The main point is that you want to have the async operations you need to wait for to not happen on the UI-thread. Yuri's solution does this, but you could also do your async operations and then if you need to make any updates to the UI, you just need that to happen on the UI-Thread to prevent the UI from locking up.
The real problem comes from how your threads are working. If you want to see this real time, pull open the Threads debug pad in Xamarin Stud and watch the threads as you step through the code.
Let's take your code as an example:
private void Button_Clicked(object sender, EventArgs e)
{
var btn = (Button)sender;
btn.Text = "Wait";
...
As we enter the "Button_Clicked" event handler, we are now on the UI-Thread. How do we know? because the user clicked the button and we are here. Everything has run on the main UI thread. Whatever we do next in our code will continue to run on that thread unless the Operating System determines that it needs to manage the threads for some reason (performance, that's how the OS works etc).

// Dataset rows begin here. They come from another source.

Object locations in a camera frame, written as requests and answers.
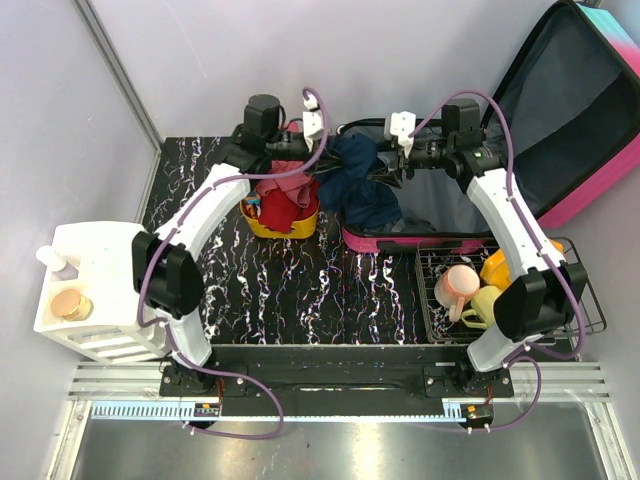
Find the navy blue garment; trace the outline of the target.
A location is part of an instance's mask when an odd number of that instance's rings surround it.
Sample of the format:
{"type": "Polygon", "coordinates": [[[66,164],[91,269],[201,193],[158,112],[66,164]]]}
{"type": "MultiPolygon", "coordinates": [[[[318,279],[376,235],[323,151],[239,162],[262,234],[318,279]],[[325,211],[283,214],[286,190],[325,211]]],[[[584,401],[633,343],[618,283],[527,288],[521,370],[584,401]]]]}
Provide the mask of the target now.
{"type": "Polygon", "coordinates": [[[327,147],[340,158],[341,166],[315,175],[324,209],[341,214],[346,224],[361,230],[382,228],[402,218],[392,189],[368,179],[376,167],[383,166],[373,139],[363,134],[333,136],[327,147]]]}

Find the pink ribbed garment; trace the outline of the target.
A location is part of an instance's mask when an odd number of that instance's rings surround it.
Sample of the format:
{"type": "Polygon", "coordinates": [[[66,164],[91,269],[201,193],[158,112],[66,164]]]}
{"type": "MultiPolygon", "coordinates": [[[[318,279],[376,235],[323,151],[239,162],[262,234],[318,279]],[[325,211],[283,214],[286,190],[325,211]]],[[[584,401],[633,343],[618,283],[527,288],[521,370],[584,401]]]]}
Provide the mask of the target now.
{"type": "Polygon", "coordinates": [[[302,161],[273,160],[270,177],[260,180],[256,192],[264,206],[271,209],[315,210],[318,207],[316,182],[306,173],[296,173],[286,177],[277,174],[290,173],[301,167],[302,161]]]}

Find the orange plastic basket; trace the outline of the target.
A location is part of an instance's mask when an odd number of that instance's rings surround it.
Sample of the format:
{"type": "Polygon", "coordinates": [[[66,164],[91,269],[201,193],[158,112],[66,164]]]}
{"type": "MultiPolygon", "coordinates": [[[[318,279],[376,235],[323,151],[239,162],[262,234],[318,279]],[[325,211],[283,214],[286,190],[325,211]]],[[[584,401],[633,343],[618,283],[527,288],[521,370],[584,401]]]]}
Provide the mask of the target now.
{"type": "Polygon", "coordinates": [[[240,203],[240,211],[256,237],[302,240],[314,234],[319,208],[317,204],[301,208],[286,196],[277,195],[263,198],[259,216],[257,209],[245,201],[240,203]]]}

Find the teal and pink kids suitcase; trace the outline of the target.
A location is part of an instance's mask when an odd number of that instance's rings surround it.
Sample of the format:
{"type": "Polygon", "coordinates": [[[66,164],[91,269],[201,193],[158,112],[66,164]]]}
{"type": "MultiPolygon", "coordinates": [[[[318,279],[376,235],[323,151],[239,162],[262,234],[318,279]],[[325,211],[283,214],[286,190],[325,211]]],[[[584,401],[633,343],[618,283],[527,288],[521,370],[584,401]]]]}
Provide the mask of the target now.
{"type": "Polygon", "coordinates": [[[639,49],[607,11],[553,4],[480,117],[486,143],[514,153],[539,225],[565,224],[639,163],[639,49]]]}

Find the white cylindrical tube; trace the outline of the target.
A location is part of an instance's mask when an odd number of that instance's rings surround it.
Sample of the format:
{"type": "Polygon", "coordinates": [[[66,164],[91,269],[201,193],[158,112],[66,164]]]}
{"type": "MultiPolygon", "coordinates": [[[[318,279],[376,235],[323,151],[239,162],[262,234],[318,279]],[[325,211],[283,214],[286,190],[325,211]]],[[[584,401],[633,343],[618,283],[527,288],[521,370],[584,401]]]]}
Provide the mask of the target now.
{"type": "Polygon", "coordinates": [[[74,280],[78,277],[77,268],[62,257],[51,245],[39,247],[35,256],[58,280],[74,280]]]}

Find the gold lidded cosmetic jar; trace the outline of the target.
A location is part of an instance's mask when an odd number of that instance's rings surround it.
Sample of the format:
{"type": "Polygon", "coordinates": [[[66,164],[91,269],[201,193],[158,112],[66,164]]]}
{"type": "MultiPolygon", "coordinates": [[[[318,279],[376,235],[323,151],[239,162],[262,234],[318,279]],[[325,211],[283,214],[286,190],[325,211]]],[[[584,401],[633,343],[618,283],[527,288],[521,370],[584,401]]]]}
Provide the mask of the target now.
{"type": "Polygon", "coordinates": [[[50,303],[54,316],[66,321],[83,321],[92,313],[93,303],[76,289],[65,289],[57,293],[50,303]]]}

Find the colourful patterned cloth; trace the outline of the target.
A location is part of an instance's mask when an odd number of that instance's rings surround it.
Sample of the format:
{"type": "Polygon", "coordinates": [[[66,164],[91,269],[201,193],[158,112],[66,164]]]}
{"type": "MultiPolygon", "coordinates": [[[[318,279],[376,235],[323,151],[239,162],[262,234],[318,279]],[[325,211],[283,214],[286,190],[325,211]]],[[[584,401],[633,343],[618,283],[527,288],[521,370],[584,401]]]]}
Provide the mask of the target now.
{"type": "Polygon", "coordinates": [[[261,199],[259,196],[248,196],[243,199],[243,207],[246,215],[258,220],[261,215],[261,199]]]}

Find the red garment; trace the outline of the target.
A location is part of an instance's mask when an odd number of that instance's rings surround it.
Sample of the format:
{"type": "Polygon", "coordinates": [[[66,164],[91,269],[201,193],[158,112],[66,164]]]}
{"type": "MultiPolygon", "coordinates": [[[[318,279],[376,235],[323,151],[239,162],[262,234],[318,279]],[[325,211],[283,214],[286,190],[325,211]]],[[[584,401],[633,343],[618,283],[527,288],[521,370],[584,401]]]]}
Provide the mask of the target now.
{"type": "Polygon", "coordinates": [[[261,199],[261,215],[258,219],[264,231],[272,238],[306,239],[316,230],[318,207],[315,210],[271,209],[261,199]]]}

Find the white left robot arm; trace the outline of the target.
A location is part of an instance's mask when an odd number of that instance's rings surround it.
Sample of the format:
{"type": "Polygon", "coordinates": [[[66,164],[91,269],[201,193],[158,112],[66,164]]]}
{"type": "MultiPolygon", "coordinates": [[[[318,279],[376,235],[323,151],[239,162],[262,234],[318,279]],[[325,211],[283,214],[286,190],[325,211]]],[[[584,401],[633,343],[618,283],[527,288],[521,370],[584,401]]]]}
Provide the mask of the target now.
{"type": "Polygon", "coordinates": [[[199,314],[204,297],[197,260],[227,214],[253,183],[276,179],[272,160],[299,162],[303,173],[319,161],[328,140],[327,110],[319,93],[302,91],[302,129],[281,124],[281,104],[269,94],[249,98],[244,118],[219,150],[208,176],[181,209],[155,232],[143,230],[131,243],[133,286],[139,296],[137,323],[160,325],[172,358],[185,366],[181,384],[196,396],[215,386],[216,372],[205,365],[212,354],[199,314]]]}

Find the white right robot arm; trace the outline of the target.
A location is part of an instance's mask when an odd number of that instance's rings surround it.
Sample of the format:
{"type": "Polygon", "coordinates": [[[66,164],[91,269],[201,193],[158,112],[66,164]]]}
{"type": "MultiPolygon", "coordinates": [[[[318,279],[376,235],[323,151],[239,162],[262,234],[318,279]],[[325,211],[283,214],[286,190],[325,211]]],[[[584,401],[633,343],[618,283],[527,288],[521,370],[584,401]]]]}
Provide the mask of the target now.
{"type": "Polygon", "coordinates": [[[445,171],[484,217],[509,269],[494,324],[469,344],[467,363],[453,374],[457,390],[470,397],[488,387],[489,372],[528,348],[567,360],[586,339],[580,306],[586,270],[567,262],[537,223],[516,185],[514,153],[500,154],[486,143],[479,96],[460,91],[423,120],[401,111],[384,121],[384,137],[397,153],[389,173],[445,171]]]}

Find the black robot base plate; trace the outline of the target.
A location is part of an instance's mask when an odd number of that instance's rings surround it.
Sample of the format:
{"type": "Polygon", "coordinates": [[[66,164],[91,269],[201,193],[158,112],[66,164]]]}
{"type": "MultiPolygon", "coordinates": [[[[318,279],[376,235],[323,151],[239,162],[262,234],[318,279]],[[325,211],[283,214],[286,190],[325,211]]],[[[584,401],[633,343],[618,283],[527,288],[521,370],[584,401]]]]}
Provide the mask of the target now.
{"type": "Polygon", "coordinates": [[[514,396],[508,371],[474,373],[461,346],[215,345],[205,366],[284,391],[404,392],[427,398],[514,396]]]}

If your some code does some asynchronous Task, like sending a web request call to get some data from a REST API, you need to be aware of what Thread you are on. We cannot guarantee that our web request call will run on the UI-Thread or any Thread without manually handling that. That's the benefit of our advanced Operating Systems, it handles the multi-core multi-thread processing for us.
For this reason, we want to make sure that any updates to the UI happen on the UI-Thread. The correct solution to your code would be below:
private async void Btn1_Clicked(object sender, EventArgs e)
{
var btn = (Button)sender;
btn.Text = "Wait";
...some code...maybe async or not (take out async above if not)
Device.BeginInvokeOnMainThread(() =>
{
btn.Text = "Do Something";
});
}
This works for us because we are telling Xamarin.Forms to run that command on the Main Thread. Xamarin.Forms exposes the main UI-Thread this way. Another option would be to take the context of our UI-Thread and caching it to be used when making updates. This is something that is typically done in Xamarin.Android and Xamarin.iOS applications.
The real way to do all of this is through Data-Bindings. Xamarin.Forms was built with the intention of being used with a Model-View-ViewModel(MVVM) pattern. Xamarin.Forms Bindings handle all of the context switches for you when you call OnPropertyChanged
. That way you could just update the property in your ViewModel bound to your buttons text.
I hope this helps provide a better understanding of what is happening on the Thread level!